After that, we went to pizza and we saw a video from Zaka, the organization that not only saves countless lives, but also collects every bit of human flesh and every drop of human blood and gives it a proper burial. We then were spoken to by one of the founders, Rabbi Uri, the man who came up with the brilliant idea of making motorcycle medical units. It was absolutely amazing and inspiring.
So yeah, there is my update. A bit more substantial than my school production, no?
Anyway, I am off to do something a bit more productive and study or something. Next class starts at 10:34. Machshava.
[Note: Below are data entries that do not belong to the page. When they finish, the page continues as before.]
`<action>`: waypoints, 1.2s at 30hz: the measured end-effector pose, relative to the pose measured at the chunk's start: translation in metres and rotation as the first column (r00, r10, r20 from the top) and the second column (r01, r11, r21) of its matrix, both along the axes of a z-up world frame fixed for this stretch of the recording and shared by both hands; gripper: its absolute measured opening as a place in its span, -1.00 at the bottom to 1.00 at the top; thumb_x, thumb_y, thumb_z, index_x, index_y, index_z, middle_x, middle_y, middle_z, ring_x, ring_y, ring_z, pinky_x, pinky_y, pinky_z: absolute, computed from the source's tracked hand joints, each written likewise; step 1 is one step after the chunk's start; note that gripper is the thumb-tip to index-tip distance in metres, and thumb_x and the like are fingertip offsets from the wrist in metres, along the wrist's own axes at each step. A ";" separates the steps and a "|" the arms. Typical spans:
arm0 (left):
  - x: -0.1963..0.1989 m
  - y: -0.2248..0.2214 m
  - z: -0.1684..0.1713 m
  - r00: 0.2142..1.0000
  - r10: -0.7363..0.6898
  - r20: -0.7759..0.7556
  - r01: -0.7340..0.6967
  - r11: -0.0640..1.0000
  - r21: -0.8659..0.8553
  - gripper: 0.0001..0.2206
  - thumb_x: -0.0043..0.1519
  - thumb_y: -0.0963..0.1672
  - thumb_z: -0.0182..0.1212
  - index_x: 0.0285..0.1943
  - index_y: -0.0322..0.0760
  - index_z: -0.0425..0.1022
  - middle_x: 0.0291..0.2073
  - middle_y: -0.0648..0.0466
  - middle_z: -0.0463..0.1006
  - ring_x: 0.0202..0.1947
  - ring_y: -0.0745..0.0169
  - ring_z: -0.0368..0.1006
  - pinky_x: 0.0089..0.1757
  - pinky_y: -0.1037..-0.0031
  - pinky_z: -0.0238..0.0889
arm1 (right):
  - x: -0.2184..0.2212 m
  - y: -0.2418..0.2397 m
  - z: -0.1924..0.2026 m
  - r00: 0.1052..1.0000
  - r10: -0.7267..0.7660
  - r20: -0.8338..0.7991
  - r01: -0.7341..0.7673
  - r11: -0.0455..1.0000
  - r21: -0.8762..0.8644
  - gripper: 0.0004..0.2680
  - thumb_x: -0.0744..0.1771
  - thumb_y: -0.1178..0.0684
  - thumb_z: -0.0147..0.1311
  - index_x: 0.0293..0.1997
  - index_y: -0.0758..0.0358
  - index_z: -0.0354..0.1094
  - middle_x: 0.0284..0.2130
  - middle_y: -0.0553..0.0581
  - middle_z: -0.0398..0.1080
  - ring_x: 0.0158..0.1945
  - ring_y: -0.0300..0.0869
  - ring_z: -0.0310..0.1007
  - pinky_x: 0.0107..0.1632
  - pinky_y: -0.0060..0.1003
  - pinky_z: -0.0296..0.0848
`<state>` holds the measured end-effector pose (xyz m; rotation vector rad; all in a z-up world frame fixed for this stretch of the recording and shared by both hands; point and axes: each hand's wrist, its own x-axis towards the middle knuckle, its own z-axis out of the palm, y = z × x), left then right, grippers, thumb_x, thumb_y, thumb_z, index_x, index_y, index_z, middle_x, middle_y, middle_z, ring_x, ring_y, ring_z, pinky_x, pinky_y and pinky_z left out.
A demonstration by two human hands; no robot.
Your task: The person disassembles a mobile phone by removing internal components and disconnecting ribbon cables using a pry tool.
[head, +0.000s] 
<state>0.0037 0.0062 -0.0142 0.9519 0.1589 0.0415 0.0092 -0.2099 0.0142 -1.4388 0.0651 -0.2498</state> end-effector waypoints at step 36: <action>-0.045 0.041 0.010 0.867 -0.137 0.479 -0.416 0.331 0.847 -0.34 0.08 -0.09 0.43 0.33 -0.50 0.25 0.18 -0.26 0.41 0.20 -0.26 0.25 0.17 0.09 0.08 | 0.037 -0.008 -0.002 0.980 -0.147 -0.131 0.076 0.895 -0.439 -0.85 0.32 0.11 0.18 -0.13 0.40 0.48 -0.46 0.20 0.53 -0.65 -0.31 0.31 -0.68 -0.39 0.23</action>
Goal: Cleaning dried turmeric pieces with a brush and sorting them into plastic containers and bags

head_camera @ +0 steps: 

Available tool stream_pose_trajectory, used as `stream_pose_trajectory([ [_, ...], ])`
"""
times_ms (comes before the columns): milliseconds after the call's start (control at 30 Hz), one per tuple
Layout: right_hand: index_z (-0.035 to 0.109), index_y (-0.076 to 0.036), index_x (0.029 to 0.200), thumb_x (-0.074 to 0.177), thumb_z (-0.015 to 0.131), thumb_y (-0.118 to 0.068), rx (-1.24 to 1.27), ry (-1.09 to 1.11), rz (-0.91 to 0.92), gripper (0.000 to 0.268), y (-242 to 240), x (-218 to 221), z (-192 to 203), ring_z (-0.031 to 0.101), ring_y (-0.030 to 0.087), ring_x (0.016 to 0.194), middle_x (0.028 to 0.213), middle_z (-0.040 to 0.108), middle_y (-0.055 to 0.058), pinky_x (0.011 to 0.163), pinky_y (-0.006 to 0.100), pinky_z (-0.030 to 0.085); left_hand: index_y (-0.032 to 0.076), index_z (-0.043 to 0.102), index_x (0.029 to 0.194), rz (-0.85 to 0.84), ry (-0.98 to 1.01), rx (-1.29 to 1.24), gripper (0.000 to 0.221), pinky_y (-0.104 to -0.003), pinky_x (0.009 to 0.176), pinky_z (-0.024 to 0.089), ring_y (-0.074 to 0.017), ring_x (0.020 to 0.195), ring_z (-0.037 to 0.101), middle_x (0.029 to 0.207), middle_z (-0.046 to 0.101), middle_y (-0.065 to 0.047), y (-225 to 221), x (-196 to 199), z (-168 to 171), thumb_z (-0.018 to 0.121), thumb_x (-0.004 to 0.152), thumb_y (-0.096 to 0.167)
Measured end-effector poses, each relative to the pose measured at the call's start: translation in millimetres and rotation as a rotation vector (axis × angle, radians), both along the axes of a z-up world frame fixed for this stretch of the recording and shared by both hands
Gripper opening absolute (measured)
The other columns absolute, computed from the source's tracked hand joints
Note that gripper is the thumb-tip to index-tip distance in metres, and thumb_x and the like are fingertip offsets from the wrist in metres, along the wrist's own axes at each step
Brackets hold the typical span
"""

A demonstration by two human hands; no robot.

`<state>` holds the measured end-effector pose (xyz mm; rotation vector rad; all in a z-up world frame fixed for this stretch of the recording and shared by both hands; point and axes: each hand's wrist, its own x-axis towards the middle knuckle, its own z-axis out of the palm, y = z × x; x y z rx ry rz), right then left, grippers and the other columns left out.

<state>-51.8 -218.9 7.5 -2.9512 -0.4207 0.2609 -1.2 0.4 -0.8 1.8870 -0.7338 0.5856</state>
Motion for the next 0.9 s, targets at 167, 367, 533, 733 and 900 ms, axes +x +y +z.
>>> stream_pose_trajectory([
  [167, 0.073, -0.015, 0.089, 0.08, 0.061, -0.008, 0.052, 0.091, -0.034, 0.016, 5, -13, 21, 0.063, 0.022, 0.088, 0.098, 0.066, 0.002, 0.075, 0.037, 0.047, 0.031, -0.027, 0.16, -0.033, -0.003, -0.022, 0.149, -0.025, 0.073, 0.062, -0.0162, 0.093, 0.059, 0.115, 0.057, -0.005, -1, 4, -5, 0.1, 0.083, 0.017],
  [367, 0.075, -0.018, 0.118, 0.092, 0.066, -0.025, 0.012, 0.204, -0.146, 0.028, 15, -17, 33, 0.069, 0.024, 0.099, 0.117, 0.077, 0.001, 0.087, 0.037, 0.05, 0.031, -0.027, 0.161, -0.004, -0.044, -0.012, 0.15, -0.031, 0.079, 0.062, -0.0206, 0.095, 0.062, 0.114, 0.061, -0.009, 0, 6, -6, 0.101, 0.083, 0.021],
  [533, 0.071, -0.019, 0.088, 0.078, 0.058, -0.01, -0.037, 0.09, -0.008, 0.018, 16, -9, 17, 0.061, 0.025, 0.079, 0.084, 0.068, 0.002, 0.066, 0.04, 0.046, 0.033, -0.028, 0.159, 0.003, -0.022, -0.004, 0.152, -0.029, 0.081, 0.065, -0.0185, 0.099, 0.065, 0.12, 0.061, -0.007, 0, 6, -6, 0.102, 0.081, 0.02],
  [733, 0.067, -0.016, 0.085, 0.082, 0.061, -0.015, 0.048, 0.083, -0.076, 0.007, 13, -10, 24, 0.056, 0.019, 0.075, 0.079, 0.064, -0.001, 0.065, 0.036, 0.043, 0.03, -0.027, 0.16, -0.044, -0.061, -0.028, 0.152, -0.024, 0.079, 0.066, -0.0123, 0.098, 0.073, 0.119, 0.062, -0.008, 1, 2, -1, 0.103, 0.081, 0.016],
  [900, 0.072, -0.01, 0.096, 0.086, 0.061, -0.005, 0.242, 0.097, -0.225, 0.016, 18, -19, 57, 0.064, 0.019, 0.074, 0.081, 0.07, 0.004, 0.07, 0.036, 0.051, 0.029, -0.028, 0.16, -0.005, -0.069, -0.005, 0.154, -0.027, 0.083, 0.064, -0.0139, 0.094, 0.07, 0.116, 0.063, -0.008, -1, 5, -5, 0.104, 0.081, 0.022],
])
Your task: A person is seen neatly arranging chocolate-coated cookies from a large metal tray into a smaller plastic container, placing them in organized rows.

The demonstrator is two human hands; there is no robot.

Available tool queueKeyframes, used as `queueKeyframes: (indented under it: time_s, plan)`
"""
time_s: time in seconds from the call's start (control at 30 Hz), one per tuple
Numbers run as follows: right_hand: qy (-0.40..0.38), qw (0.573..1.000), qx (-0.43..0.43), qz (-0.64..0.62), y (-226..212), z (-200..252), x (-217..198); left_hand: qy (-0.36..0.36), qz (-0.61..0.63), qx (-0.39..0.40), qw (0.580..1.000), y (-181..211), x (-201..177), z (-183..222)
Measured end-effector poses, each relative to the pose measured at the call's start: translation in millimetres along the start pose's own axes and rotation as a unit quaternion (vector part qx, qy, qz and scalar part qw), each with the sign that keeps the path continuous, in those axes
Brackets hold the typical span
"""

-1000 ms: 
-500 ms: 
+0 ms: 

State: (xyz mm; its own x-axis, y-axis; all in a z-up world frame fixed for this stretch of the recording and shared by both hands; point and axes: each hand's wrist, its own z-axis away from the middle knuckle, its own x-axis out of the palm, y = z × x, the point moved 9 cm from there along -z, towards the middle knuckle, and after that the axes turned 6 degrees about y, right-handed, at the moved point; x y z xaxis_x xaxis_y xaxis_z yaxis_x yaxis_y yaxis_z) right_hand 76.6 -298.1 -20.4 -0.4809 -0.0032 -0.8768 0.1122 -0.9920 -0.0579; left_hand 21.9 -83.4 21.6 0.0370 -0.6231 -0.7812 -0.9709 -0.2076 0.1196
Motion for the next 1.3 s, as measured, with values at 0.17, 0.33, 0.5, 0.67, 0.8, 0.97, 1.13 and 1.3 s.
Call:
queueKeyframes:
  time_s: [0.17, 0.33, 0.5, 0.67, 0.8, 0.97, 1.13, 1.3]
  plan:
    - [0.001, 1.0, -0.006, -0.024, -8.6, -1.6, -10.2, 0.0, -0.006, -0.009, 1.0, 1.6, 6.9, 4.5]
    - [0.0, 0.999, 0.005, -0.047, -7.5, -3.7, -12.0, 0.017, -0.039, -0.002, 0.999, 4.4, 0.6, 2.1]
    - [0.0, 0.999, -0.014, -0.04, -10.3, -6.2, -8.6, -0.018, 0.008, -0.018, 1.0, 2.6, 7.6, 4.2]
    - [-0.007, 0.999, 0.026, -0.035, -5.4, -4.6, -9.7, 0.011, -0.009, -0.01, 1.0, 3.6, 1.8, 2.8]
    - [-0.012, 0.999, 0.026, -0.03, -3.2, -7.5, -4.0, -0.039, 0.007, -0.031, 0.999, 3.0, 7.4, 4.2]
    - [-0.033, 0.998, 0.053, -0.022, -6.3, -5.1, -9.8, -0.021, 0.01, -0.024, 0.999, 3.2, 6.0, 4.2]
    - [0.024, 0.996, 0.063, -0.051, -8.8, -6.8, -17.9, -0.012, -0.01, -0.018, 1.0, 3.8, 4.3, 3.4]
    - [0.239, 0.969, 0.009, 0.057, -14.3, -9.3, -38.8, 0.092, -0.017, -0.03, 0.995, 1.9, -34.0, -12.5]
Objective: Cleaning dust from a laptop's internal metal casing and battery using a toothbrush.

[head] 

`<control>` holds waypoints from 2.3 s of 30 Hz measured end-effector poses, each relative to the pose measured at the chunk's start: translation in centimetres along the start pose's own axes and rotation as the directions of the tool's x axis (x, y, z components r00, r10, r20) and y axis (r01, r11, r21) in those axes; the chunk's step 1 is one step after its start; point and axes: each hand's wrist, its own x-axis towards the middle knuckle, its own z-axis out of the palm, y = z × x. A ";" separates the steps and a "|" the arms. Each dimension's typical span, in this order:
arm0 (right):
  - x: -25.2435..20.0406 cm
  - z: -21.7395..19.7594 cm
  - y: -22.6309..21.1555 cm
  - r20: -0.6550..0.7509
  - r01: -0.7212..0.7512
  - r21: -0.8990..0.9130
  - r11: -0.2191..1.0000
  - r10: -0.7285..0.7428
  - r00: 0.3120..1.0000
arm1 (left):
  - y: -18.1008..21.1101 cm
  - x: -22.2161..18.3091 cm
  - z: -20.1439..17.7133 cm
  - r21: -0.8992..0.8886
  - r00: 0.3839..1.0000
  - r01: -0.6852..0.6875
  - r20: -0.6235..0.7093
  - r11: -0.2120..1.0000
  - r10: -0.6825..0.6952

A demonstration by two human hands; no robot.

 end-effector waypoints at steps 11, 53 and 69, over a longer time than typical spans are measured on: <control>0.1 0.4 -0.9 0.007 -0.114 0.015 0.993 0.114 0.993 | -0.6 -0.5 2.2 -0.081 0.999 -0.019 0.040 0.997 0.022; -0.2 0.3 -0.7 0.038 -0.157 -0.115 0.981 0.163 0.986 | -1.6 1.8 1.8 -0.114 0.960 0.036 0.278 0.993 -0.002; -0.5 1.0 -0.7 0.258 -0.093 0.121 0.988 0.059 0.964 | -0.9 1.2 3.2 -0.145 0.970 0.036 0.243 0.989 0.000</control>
Eww.
Toodles.

Wednesday, March 23, 2005

Bahahaha!

My school's production went okay I guess. Both nights of it. Well, the first night was awful because we had technical crew issues, we didn't end up running through the play once, so the actual performance was really our dress rehearsal. But the audience seemed to enjoy it even though everything possible went wrong. My guitar was totally out of tune, the wrong music played for one of the dances, we almost skipped a whole scene and the fog machine obstructed the view of a vital scene of the play. The second night, though on a different stage, with different issues, went much better. My guitar was perfectly tuned and I only screwed up once. My screw up wasn't even much of a screw up, it was a hesitation. Many apologies for the run-on sentances, but I'm very relieved that it is over.
In other news, I absolutely LOVE Purim. It is my favorite time of the year. It almost always falls out in March, near my birthday, it's a happy time, it's a chance for me to dress up and go crazy with my friends (in a wholesome Jewish way of course =P) and it's just all around an awesome holiday. Last year my costume was a bit more outlandish than I usually wear, but this year I'm much more subtle. Last year I wore a red, curly, long wig, and oversized I LOVE NY tshirt and took random photographs of everyone because I was a Cheesy NY Tourist. This year, I'm a vampire. =D And I'm proud of it. I am planning on making an awesome costume, but Elder refuses to take me to the art store to let me buy some black ribbon for my outfit. But it's okay, WHO NEEDS BLACK RIBBON WHEN YOU HAVE SAFETY PINS??!!!!!!
Speaking of which, Elder and I are on our way out to buy food for Mesholach Manos. He is currently looking over my shoulder and making fun of my typo's. Obvosilie hee deosnit tihnk i no hwo 2 speel good.
Have an easy fast everyone!

Sunday, March 20, 2005

Like father like daughter...

Well, here I am with a blog. I'm not sure what I'll use it for, or if I'll even use it, but hey-it's fun to say that I have a blog, eh?
Well first of all, allow me to introduce myself. I am Daughter of Ziyon, real, biological daughter of Elder of Ziyon. I reside in a house somewhere in this world, and I attend a frum school somewhere else in this world. The nickname came just because that is how my father refers to me on his website wanderings so I decided to adopt it.
Anyways, I'd love to stay and write more but I am in a hurry to be somewhere else and I have to eat breakfast.